Into the Wild: New Wilderness Medicine Program at UA Hones Patient Care Skills in Austere Conditions

May 20, 2014

The call of the great outdoors is irresistible to many and in Southern Arizona, you can count on nearly 300 sunny days per year. But venturing into the wilderness and exploring can quickly lead to an extreme environment, where an injury can leave you stranded on a mountaintop or in the desert, injured on a remote bike path or severely dehydrated. 

This past semester, the new Wilderness Medicine and Advanced Wilderness Life Support Class offered by the University of Arizona Department of Emergency Medicine, provided certification and training for graduating medical students, residents and faculty to draw from their medical expertise and apply it in the great outdoors. The new medical student elective is intended to instill a lifelong appreciation for wilderness medicine, both as a practical tool for future forays into the wild and as a legitimate academic pursuit. 

Two weeks of lectures and in-class training was led by clinical assistant professor of wilderness medicine, Christopher G. Williams, MD, at the UA Department of Emergency Medicine. The elective was initiated by Dr. Williams to teach medical students how to plan, organize, triage, diagnose and treat patients and how to improvise and provide the best medical treatment possible outside of the traditional clinical setting.

The true test of their skills was through simulated emergency medical situations in the field at Madera Canyon, in the Coronado National Forest, 25 miles southeast of Tucson.

On a recent cold, blustery Saturday , UA medical students encountered scenarios along the trail in Madera Canyon where they had to take on, assign or assume various roles to make sure  the patient’s immediate medical needs were met, as well as  ensuring the patient’s rescue and recovery and their own safety. They were evaluated on their ability to secure the scene, obtain the patient history and perform an interview, develop a likely diagnosis, initiate appropriate treatment, including assessing medication needs and/or fabricating splints, while ensuring patient comfort.

“It is important to get the students out in the field. You can only do so much during the lecture and it’s not real enough until you are out in the gusty wind and cold focusing on patient safety, working on fractures and figuring out how to pack people out and evacuate. Then it becomes real,” said Vivienne Ng, MD, MPH, assistant professor of simulation in the UA Department of Emergency Medicine.

Dr. Ng and colleagues from the UA Department of Emergency Medicine led the students through various simulation exercises that included assessing and treating volunteer patients with heat-induced injuries, cold-induced injuries, the management of arterial bleeding, diabetes or low blood sugar management, mountain biking and climbing injuries, including fractures, as well as a bit of injury sleuthing involving a near-by snake, allergies and seizures.
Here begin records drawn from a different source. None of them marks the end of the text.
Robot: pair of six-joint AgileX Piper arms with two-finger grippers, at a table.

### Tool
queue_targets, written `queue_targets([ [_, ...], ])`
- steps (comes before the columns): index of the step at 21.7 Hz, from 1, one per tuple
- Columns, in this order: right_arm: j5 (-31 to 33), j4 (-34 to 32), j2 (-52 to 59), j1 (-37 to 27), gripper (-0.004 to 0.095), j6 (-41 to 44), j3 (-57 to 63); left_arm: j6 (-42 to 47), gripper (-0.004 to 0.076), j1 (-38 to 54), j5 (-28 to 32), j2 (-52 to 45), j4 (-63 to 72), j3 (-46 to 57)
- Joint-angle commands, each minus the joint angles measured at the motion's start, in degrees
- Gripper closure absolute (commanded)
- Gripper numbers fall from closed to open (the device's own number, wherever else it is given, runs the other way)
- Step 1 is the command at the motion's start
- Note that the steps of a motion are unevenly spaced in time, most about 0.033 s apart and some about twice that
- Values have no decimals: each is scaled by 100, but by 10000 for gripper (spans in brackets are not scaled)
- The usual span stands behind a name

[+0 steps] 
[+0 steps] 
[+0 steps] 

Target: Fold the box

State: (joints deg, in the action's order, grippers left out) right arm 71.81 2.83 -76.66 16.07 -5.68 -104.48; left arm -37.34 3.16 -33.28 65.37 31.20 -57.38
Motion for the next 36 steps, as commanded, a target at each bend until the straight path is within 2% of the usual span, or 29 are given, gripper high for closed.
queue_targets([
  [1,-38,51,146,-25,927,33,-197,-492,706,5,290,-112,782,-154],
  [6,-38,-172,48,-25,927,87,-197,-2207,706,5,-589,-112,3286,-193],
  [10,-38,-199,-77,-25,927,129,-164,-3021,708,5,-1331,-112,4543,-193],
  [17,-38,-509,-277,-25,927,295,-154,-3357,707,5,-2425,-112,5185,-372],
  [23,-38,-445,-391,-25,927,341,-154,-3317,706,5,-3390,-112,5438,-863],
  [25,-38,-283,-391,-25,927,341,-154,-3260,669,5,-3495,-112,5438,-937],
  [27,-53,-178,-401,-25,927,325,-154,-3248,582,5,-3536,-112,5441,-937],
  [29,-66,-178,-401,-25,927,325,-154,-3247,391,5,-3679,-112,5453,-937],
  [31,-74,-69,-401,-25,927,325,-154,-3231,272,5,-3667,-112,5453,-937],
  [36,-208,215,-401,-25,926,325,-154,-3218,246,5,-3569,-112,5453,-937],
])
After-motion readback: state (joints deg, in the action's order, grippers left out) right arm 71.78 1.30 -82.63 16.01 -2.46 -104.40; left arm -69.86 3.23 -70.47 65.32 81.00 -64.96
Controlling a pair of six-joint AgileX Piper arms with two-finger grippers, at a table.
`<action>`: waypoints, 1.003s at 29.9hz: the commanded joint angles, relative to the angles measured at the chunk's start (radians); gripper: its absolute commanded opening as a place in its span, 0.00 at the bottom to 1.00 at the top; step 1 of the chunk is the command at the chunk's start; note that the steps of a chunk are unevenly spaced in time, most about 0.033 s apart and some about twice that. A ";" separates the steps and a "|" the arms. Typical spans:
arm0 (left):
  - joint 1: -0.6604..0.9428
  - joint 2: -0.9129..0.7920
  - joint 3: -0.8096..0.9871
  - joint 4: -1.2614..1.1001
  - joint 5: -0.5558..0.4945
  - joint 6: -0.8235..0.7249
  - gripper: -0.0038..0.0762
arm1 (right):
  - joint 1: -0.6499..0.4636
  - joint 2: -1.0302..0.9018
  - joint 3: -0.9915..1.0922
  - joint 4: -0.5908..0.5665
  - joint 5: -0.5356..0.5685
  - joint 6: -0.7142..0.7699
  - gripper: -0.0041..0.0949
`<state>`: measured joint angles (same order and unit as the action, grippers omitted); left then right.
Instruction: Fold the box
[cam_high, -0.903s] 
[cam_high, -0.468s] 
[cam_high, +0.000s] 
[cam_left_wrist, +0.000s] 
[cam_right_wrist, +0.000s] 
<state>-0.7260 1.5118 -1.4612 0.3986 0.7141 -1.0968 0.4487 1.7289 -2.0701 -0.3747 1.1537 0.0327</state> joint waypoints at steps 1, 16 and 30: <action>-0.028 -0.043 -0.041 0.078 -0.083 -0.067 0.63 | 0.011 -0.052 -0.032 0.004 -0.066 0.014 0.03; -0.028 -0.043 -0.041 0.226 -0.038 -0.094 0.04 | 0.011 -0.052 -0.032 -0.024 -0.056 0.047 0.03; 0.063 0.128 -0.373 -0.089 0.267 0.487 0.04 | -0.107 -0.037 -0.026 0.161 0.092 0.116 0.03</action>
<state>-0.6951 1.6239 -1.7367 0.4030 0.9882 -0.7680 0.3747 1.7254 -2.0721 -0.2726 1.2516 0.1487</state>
One of the more complicated simulation exercises involved the medical students encountering a wounded mountain biker with arterial bleeding. The students split into teams and focused on a variety of needs, such as stopping the bleeding, sending out a team to call for an airlift, clearing an evacuation path, building an improvised stretcher using whatever materials were on hand and hoisting the patient to safety.

“Wilderness medicine means you have to be adaptive,” said Corey Steinbrecher, a member of the Southern Arizona Rescue Association, which helped stage the simulated emergency medical situations. The association is a non-profit, all-volunteer search-and-rescue organization serving Southern Arizona and Pima County since 1958.
“Part of wilderness rescue is that the scene is hectic and isolated and you don’t have everything you need, so you have to improvise and provide the best care you can under any circumstances,” said Steinbrecher, who has been accepted into the UA College of Medicine – Tucson and begins classes this summer.

An additional benefit of the class was the opportunity to earn Advanced Wilderness Life Support certification.

“I have a new perspective for being out in the wilderness. I learned so much from this class and am now much better prepared,” said Kelley Stanko, a 2014 UA College of Medicine – Tucson graduate who opted to earn certification in Advanced Wilderness Life Support and who will begin her residency training in emergency medicine at the University of Toledo in Ohio. “Nothing can compare to being out in the wilderness. They did a fantastic job preparing us for what we need to know and what to continue to learn and prepare for in the future being out in the wild.”

Dr. Williams added, “There are few fields I've found that incorporate the degree of creativity, practicality and fundamental understanding of physiology quite like wilderness medicine. The improvisation and skills we're trying to foster, won't occur in a vacuum they have to be practiced and a degree of muscle memory and cognitive, experienced-based skills must be developed. I teach my students that only after they understand concepts like physiology, hospital systems, emergency medical system logistics, biology, outdoor survival, psychology and leadership will they be in a position to use that knowledge abstractly and adaptively.”  

To certify and train more wilderness-certified physicians, the class will be offered again next spring.